Keywords: posters, headlines, logos, packaging, game ui, retro, arcade, industrial, playful, bold, impact, decoration, branding, retro styling, signage, outlined, ink-trap, chiseled, angular, stencil-like.
A heavy, blocky display face built from straight segments and sharp corners, with frequent diagonal cuts that create a chiseled, faceted silhouette. Each glyph is filled solid but opened up by a narrow internal inline that traces a simplified inner contour, producing a crisp, sign-painter-like channel through the forms. Counters tend toward squared geometry, terminals are flat, and several joins show small notches and stepped transitions that add a machined, constructed feel. Spacing and widths vary by letter, with capitals that read as compact and forceful while the lowercase keeps the same rigid, modular logic.

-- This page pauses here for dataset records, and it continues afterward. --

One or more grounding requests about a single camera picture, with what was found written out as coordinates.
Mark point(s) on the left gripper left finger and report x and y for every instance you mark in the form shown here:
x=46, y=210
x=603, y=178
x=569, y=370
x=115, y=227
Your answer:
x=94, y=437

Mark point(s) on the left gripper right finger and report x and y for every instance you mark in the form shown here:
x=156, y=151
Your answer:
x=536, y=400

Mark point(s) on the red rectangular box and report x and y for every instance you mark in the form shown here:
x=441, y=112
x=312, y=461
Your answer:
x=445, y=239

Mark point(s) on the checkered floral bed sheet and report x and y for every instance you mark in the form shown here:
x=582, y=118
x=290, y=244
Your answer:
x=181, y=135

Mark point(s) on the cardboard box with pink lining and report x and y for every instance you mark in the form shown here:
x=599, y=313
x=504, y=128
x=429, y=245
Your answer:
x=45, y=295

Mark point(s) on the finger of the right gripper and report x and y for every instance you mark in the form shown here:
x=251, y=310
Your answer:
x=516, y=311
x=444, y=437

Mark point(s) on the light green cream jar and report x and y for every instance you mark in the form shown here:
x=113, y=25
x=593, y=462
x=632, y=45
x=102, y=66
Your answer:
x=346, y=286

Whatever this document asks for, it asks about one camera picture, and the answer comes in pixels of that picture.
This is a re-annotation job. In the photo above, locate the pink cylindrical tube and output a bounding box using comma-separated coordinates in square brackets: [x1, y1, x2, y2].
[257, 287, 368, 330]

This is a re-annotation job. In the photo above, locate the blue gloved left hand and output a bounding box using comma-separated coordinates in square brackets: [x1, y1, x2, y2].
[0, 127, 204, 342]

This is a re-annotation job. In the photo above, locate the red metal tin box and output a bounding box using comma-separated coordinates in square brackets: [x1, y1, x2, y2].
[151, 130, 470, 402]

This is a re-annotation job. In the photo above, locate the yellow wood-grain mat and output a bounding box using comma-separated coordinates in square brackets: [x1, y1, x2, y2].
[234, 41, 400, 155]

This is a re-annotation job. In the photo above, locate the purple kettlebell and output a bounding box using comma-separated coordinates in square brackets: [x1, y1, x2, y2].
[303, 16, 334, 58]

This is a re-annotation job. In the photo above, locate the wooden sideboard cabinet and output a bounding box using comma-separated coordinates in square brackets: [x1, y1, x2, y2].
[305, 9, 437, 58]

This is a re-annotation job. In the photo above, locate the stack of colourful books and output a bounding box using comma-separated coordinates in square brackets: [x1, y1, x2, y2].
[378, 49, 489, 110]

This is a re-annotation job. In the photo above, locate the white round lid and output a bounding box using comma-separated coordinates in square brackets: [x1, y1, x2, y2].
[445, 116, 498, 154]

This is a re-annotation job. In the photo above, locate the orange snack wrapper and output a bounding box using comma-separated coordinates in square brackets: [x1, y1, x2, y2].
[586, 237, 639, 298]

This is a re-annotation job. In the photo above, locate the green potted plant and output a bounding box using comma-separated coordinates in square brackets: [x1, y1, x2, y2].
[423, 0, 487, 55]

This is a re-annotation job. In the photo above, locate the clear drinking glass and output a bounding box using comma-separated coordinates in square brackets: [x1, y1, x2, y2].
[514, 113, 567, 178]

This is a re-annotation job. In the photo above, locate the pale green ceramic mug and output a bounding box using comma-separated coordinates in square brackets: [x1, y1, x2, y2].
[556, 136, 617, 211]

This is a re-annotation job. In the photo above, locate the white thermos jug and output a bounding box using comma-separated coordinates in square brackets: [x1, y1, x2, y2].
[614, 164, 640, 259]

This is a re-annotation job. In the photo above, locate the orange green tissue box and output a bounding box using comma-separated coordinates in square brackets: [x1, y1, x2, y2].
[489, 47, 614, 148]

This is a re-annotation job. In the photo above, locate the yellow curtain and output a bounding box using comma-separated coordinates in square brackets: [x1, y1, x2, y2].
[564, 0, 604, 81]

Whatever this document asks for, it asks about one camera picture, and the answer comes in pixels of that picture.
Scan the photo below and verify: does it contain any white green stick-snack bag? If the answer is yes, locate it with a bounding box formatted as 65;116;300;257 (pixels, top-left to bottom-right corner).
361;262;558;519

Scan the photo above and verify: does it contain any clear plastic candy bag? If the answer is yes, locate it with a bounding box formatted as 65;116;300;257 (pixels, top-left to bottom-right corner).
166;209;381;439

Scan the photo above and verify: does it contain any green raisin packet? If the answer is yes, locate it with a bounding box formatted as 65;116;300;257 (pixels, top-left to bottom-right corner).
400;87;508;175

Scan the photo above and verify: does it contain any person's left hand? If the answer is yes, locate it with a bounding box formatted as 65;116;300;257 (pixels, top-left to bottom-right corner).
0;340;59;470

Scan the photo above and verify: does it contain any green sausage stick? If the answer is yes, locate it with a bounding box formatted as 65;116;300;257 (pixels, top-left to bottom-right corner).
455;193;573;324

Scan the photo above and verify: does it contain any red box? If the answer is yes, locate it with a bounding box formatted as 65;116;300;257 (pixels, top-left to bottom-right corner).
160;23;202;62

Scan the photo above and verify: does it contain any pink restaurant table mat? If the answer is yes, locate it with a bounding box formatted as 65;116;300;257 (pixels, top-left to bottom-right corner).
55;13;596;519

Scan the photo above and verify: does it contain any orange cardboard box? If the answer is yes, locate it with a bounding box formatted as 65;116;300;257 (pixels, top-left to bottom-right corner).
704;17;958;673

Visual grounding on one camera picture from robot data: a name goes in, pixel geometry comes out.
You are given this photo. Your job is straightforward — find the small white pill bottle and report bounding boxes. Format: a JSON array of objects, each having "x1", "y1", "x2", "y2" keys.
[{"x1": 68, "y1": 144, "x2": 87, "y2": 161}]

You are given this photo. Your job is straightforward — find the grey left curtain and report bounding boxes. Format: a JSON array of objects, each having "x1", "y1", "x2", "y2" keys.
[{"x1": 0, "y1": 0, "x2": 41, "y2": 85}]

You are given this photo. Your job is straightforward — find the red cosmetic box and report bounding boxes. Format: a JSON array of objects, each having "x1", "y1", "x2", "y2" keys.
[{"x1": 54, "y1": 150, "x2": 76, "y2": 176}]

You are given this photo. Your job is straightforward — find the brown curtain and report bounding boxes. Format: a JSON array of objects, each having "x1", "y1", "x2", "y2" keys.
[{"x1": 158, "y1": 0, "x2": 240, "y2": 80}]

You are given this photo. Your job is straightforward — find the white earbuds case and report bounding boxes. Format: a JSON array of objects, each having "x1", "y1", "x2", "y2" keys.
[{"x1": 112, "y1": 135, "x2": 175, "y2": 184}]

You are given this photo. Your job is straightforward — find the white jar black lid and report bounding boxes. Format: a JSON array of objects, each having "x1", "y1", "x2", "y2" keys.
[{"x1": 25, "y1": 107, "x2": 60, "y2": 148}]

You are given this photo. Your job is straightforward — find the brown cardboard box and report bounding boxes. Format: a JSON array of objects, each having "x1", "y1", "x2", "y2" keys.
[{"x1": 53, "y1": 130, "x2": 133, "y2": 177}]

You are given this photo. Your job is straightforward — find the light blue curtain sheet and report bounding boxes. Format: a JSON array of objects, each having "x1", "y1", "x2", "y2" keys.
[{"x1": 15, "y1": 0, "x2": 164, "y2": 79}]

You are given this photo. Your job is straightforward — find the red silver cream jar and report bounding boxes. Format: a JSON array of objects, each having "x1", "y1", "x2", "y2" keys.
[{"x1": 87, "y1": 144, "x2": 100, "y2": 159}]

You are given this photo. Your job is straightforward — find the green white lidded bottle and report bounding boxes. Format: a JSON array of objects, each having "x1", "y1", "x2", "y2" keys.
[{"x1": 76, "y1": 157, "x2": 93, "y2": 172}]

Well-suited for bold headlines, posters, and logo wordmarks where a decorative inline can carry the visual identity. It also fits packaging, badges, and game or entertainment graphics that benefit from a retro, high-impact look. For long text or small sizes, the narrow inline and dense black shapes may require generous sizing and spacing to maintain clarity.

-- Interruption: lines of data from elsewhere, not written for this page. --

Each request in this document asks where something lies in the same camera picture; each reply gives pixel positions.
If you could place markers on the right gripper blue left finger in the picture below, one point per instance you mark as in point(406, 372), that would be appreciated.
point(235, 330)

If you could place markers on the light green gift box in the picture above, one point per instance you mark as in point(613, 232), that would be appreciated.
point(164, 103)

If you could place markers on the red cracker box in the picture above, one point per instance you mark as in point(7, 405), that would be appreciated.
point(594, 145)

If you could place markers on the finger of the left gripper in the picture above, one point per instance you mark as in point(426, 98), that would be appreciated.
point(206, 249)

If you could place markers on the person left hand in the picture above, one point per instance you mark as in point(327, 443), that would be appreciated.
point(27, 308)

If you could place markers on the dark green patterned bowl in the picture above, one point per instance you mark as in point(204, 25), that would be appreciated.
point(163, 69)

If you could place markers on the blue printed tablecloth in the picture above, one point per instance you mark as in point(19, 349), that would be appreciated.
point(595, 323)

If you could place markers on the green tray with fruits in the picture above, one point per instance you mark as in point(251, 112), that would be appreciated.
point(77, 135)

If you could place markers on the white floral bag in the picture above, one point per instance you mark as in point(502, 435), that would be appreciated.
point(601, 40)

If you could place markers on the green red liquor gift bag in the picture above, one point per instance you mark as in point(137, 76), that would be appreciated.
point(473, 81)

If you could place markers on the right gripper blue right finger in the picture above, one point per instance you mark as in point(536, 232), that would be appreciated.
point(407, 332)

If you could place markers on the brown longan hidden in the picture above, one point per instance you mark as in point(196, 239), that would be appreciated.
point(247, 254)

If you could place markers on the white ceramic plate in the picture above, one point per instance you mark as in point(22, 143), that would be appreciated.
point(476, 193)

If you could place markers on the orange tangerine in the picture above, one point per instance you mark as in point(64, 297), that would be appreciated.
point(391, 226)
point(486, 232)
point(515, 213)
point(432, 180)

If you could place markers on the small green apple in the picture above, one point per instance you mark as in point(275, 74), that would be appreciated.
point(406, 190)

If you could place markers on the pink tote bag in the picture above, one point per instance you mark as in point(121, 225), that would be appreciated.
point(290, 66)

The overall tone is energetic and graphic, mixing retro arcade poster punch with an industrial, cut-metal attitude. The inline detailing adds a decorative flair that feels vintage and attention-grabbing rather than neutral, giving headlines a lively, branded character.
Designed to deliver maximum visual punch with a built-in decorative inline, combining sturdy block construction with carved-in detail for instant, theme-forward branding. The faceted corners and notched joins suggest an intention to evoke machined signage, arcade-era graphics, and bold display typography that stands out at a glance.
The inner inline is consistently narrow and high-contrast against the black fill, making the design read best at display sizes where the interior channel stays open. Angular diagonals and squared counters produce a strong rhythm in all-caps settings, while the stepped details lend a slightly hand-cut, stencil-adjacent personality.